Figure 4. High-atomic detail analysis on the peptide structures. The molecular dynamics simulation allows for an analysis of individual amino acids on the peptide, and an example is shown with valine, represented in green.

Figure 5. Helical wheel representation of an individual peptide and the location of specific amino acids. The amino acids were grouped together based on where they face in the peptide structure.

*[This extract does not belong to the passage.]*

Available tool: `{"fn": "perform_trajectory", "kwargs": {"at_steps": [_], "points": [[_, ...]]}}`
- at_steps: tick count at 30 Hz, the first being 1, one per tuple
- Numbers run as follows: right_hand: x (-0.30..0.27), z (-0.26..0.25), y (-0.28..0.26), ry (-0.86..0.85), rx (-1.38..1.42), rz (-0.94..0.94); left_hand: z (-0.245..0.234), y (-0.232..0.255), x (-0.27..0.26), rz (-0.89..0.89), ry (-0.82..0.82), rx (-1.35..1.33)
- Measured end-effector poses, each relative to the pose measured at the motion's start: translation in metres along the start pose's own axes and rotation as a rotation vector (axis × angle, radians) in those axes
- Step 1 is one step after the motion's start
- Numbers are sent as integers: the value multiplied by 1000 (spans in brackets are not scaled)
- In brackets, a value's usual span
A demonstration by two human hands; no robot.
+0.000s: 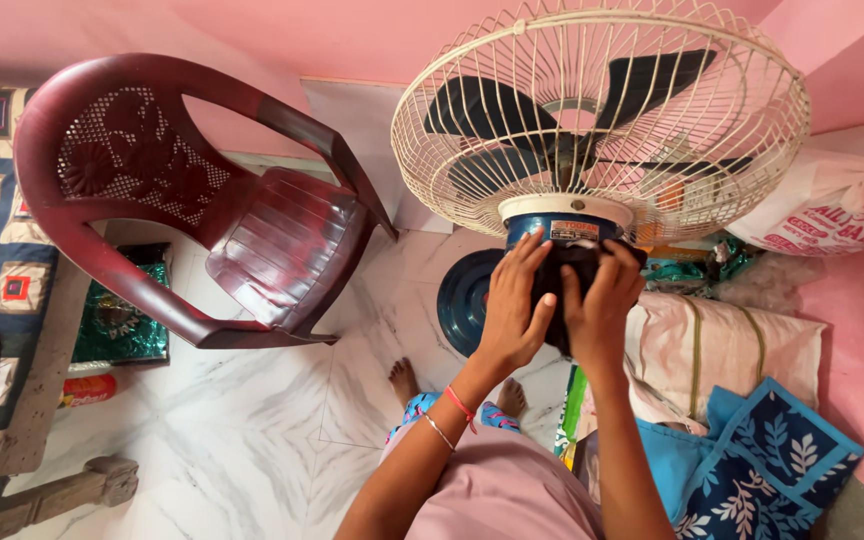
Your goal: The person wipes the front grille, blades, and base of a standing electric fan using a dark cloth. They then wipe the top surface of a nearby black cabinet.
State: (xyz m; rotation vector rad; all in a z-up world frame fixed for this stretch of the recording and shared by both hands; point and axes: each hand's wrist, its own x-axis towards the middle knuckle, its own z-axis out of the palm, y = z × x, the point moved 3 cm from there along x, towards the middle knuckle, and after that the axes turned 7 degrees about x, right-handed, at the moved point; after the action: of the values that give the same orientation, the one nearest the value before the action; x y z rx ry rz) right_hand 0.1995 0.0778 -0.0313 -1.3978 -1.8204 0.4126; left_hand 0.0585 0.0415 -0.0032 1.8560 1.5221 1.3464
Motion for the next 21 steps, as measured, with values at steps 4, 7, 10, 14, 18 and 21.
{"fn": "perform_trajectory", "kwargs": {"at_steps": [4,7,10,14,18,21], "points": [[1,20,72,24,245,156,7,0,5,-17,-38,48],[-11,28,115,-58,331,112,12,-1,8,-11,-29,112],[-30,38,140,-68,633,457,15,-3,9,8,-1,128],[-37,32,114,38,573,255,16,-5,7,13,33,118],[-16,20,57,60,261,165,13,-7,10,23,75,94],[-3,3,10,-11,-10,-109,15,-11,7,7,144,35]]}}
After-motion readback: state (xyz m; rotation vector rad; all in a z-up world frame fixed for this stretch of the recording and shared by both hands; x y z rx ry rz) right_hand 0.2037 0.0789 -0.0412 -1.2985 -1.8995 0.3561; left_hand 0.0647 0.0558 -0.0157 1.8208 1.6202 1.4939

            One event occurs when a single ion passes completely through the membrane to the other side. Figure 4, which is shown below, illustrates the high-atomic detail in the simulations through the identification of specific locations of amino acids on the peptides. After analyzing the amino acids and their respective physiochemical properties, a helical wheel was developed that represents the locations of amino acids on a single peptide (Figure 5). The red region of the helical wheel corresponds to polar amino acids that face the inside of the peptide structure because the inner pore conducts polar molecules like water. The two blue regions consist of amino acids such as valine and alanine, which are able to form hydrogen bonds that stabilize the overall structure. The orange region contains nonpolar amino acids that reduce the free energy barrier during peptide-membrane insertion.

 

Figure 6. Final peptide library used for synthesis based on the results of the AMP prediction algorithm. The random forest algorithm was used since it had the highest accuracy, precision and AUROC, as well as the lowest false positive rate. 

 
 

Table 2. Data on the effectiveness of different AMP prediction algorithms. Four different algorithms and their results after training and validation are summarized in this data table.

 

            As mentioned in the methods, the helical wheel was used to design various amino acid combinations that optimize specific properties of the peptide, such as polarity. The results of the machine learning al gorithms, in Table 2, indicate that the Random Forest method has the highest performance in AMP prediction. Thus, the various changes in peptide sequences were tested with the Random Forest algorithm and a library consisting of 2916 combinations was designed (Figure 6). The wild-type sequence is shown in Figure 6, along with the amino acid substitutions at various points in the sequence that result in a total of 2916 peptide combinations.

 

Figure 7. High-performance Liquid Chromatography results to determine if there are any contaminants mixed with the peptides.

 
 

Figure 8. Mass Spectrometry results, which helps determine if the peptide synthesis was done correctly based on the expected range of masses.

 

            The results of the HPLC test indicate that the peptides did not have any foreign contaminants because there was one single peak at 12.712 minutes, which is when the peptide flowed through the HPLC machine. The mass spectrometry result indicates that the peptides were synthesized to the correct length because the mass of 2223.114 falls within the expected range. There is a second peak on the mass spectrometry graph, however this peak, which is at a mass of 2245.121, differs from the first peak by a mass equivalent to a sodium ion. This difference indicates that the second peak is not a contaminant but rather an additional sodium ion that was attached to the peptide from the mass spectrometry matrix solution.

 

Figure 9. This figure illustrates the leakage efficiency of the peptides on POPC vesicles. The POPC vesicles are models for eukaryotic mammalian cells, and from the efficiency of the samples, it is evident that most of the peptides do not harm mammalian cells.

 

Discussion

            The formation of a peptide structure in the membrane in just 60 µs, as shown in Figure 1, illustrates the rapid speed at which the AMPs can interact with the membrane. Moreover, the molecular dynamics simulations yielded results which show that peptides interact with other peptides to form complexes that exist in the bacterial membrane. All of these structures in Figure 2, from dimer to octamer, were found to coexist simultaneously, suggesting that the peptides have multiple paths towards disrupting the bacterial membrane. The structures themselves provide the first clear representation of the mechanism of how the peptides create pores in the membrane. These results provide useful information for future development of AMP-based drugs because the simulations provide a visual representation of the process that the peptides take to insert and create complexes in the membrane. Pharmaceutical companies can use the novel simulation data to further develop optimized antimicrobial drugs based on the discovered mechanism of action for the AMPs. The molecular dynamics approach in this project utilized mathematical formulas to simulate realistic atomic interactions and thus provides further confirmation of these results.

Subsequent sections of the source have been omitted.